### Instructions to follow
Below is some data. Retype exactly the lines starting at the one with "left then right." and ending at the one with "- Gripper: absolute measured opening".

### Dataset extract
*-*-*
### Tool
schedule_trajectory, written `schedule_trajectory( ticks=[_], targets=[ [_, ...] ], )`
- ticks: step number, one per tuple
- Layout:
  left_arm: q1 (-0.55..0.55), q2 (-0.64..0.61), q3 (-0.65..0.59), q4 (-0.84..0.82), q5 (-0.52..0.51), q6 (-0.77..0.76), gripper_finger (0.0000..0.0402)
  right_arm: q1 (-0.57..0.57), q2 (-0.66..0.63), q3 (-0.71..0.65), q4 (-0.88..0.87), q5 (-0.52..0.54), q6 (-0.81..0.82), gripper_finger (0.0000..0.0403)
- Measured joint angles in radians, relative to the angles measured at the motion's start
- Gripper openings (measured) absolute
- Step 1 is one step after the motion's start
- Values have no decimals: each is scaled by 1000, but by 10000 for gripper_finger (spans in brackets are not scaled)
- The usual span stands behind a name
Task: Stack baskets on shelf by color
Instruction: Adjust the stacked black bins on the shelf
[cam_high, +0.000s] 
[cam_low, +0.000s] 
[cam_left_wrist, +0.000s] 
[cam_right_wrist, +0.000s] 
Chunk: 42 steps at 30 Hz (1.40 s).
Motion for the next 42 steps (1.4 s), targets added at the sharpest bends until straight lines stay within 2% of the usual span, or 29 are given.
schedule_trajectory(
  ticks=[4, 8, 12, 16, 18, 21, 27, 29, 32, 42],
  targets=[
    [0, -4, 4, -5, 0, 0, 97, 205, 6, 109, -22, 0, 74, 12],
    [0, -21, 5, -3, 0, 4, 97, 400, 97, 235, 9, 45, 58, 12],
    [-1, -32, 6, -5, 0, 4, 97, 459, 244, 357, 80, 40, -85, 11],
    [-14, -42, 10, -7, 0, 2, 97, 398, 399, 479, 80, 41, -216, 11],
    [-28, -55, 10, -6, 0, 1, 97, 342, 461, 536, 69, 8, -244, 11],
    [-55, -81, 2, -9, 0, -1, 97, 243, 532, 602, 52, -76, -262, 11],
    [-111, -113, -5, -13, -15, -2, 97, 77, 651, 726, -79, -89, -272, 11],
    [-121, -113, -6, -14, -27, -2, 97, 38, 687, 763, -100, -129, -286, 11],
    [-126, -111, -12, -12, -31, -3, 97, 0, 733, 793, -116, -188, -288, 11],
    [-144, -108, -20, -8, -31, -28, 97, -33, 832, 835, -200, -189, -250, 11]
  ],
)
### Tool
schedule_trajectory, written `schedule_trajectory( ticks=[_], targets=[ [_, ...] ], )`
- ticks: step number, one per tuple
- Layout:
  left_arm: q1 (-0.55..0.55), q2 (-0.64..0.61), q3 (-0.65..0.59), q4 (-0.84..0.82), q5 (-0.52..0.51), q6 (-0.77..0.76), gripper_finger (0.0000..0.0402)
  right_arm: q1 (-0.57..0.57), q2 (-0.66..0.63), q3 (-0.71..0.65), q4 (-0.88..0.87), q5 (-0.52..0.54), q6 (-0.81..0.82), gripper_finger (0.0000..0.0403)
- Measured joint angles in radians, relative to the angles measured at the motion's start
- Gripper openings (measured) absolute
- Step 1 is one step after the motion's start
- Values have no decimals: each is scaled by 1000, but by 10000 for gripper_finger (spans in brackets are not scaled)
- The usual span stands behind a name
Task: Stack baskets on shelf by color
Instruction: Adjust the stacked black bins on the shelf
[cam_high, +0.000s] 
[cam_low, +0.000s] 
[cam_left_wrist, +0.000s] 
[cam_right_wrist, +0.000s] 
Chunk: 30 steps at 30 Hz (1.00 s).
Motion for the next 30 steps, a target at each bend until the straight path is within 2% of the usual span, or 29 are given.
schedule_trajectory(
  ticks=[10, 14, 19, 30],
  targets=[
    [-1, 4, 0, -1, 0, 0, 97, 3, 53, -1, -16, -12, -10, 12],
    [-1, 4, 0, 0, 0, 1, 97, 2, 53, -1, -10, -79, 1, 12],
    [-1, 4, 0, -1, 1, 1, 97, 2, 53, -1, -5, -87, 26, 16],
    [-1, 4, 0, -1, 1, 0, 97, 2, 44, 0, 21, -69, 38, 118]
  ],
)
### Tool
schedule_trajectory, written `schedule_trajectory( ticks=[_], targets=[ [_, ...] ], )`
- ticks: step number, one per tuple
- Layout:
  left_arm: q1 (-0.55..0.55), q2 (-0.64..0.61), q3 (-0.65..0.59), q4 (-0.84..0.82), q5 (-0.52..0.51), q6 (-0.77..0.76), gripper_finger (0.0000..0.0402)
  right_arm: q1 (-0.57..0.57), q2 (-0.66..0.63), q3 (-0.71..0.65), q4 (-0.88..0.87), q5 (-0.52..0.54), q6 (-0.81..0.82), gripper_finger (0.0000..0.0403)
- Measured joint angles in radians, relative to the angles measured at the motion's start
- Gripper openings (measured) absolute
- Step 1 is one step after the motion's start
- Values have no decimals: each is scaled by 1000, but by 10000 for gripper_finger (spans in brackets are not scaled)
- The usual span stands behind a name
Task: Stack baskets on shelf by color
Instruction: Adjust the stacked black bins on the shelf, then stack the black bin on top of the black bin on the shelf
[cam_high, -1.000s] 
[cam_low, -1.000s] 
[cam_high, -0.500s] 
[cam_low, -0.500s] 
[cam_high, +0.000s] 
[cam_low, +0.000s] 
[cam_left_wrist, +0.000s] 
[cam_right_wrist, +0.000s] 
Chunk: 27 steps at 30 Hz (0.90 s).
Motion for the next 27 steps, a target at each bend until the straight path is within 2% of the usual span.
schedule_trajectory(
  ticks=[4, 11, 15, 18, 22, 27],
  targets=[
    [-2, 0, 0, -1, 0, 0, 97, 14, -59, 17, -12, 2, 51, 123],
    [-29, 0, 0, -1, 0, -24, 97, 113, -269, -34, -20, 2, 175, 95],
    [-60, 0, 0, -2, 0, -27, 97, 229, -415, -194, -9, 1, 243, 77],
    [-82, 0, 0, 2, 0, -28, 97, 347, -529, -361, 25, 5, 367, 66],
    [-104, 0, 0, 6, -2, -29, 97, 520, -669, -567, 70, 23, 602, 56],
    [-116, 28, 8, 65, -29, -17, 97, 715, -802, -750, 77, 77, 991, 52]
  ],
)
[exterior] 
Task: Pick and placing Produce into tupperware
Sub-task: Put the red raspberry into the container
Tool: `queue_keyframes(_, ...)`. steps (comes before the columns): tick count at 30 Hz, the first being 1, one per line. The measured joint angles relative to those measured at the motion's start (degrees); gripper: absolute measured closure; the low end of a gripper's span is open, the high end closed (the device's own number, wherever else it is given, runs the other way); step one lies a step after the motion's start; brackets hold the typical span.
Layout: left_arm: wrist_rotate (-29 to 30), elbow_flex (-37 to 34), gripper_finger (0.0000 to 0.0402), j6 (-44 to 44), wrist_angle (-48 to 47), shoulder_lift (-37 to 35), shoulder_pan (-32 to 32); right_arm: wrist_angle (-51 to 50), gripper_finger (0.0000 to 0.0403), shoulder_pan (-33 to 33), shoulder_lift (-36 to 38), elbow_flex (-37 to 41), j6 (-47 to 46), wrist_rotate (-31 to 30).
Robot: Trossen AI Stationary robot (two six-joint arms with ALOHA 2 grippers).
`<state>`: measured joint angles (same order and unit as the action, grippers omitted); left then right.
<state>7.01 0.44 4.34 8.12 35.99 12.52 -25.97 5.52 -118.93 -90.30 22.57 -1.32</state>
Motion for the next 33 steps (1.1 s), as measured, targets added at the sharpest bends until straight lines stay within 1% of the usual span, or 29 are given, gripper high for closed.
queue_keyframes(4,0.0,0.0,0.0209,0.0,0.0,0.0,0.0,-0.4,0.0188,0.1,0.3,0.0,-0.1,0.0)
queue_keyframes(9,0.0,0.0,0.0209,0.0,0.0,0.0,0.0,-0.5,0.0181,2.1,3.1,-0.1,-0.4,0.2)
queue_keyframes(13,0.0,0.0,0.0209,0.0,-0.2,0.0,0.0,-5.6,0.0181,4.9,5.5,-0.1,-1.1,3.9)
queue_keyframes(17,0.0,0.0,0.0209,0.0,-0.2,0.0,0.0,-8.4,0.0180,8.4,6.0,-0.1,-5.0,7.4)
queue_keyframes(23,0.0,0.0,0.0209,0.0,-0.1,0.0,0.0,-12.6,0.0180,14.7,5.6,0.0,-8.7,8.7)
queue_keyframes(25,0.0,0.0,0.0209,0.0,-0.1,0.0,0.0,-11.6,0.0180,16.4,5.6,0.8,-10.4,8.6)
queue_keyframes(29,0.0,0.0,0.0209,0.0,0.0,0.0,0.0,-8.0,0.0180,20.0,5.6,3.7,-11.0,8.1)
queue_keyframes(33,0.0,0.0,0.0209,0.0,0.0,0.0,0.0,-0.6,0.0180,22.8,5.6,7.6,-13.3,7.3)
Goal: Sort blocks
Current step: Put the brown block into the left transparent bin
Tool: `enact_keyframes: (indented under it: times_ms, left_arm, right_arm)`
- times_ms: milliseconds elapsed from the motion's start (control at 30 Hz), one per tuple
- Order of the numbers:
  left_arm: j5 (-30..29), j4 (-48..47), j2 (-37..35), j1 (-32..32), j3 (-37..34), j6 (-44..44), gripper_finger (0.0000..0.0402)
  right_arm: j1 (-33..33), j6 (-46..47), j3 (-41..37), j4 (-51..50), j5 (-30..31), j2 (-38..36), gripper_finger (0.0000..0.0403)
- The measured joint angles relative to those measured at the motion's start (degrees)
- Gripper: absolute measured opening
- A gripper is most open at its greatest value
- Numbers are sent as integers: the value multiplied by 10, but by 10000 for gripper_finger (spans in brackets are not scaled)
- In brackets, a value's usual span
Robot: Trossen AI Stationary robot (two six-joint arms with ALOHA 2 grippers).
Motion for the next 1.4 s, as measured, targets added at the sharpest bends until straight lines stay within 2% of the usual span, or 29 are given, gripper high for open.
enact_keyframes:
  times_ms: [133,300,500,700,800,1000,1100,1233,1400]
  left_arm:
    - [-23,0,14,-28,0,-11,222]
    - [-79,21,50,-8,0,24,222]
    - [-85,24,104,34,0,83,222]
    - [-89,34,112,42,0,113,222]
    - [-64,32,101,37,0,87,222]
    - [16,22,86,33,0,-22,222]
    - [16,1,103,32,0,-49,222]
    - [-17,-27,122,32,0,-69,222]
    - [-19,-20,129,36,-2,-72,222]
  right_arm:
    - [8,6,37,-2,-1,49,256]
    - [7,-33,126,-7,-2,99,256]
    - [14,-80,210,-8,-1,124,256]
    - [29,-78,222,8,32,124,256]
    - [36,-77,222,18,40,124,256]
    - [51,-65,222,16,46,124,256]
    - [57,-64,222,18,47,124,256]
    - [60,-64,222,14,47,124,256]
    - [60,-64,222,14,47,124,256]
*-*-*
### Answer to this exercise
`<state>`: measured joint angles (same order and unit as the action, grippers omitted); left then right.
<state>7.01 0.44 4.34 8.12 35.99 12.52 -25.97 5.52 -118.93 -90.30 22.57 -1.32</state>
Motion for the next 33 steps (1.1 s), as measured, targets added at the sharpest bends until straight lines stay within 1% of the usual span, or 29 are given, gripper high for closed.
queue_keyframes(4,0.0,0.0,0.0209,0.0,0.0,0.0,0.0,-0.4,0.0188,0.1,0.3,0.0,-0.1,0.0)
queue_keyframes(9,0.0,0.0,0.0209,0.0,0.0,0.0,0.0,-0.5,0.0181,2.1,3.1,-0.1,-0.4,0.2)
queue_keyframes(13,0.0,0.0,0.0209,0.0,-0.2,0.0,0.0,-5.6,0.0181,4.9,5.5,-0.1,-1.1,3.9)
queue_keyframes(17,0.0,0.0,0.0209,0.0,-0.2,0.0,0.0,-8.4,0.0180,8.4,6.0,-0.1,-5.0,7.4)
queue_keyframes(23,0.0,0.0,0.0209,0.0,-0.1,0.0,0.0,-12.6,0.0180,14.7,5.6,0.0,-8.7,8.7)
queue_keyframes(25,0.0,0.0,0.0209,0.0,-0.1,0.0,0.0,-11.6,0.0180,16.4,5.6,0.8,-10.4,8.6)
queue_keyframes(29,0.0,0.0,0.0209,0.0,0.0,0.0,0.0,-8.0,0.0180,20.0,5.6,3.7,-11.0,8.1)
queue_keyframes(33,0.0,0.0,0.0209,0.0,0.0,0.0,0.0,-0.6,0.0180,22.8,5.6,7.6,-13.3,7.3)
Goal: Sort blocks
Current step: Put the brown block into the left transparent bin
Tool: `enact_keyframes: (indented under it: times_ms, left_arm, right_arm)`
- times_ms: milliseconds elapsed from the motion's start (control at 30 Hz), one per tuple
- Order of the numbers:
  left_arm: j5 (-30..29), j4 (-48..47), j2 (-37..35), j1 (-32..32), j3 (-37..34), j6 (-44..44), gripper_finger (0.0000..0.0402)
  right_arm: j1 (-33..33), j6 (-46..47), j3 (-41..37), j4 (-51..50), j5 (-30..31), j2 (-38..36), gripper_finger (0.0000..0.0403)
- The measured joint angles relative to those measured at the motion's start (degrees)
- Gripper: absolute measured opening

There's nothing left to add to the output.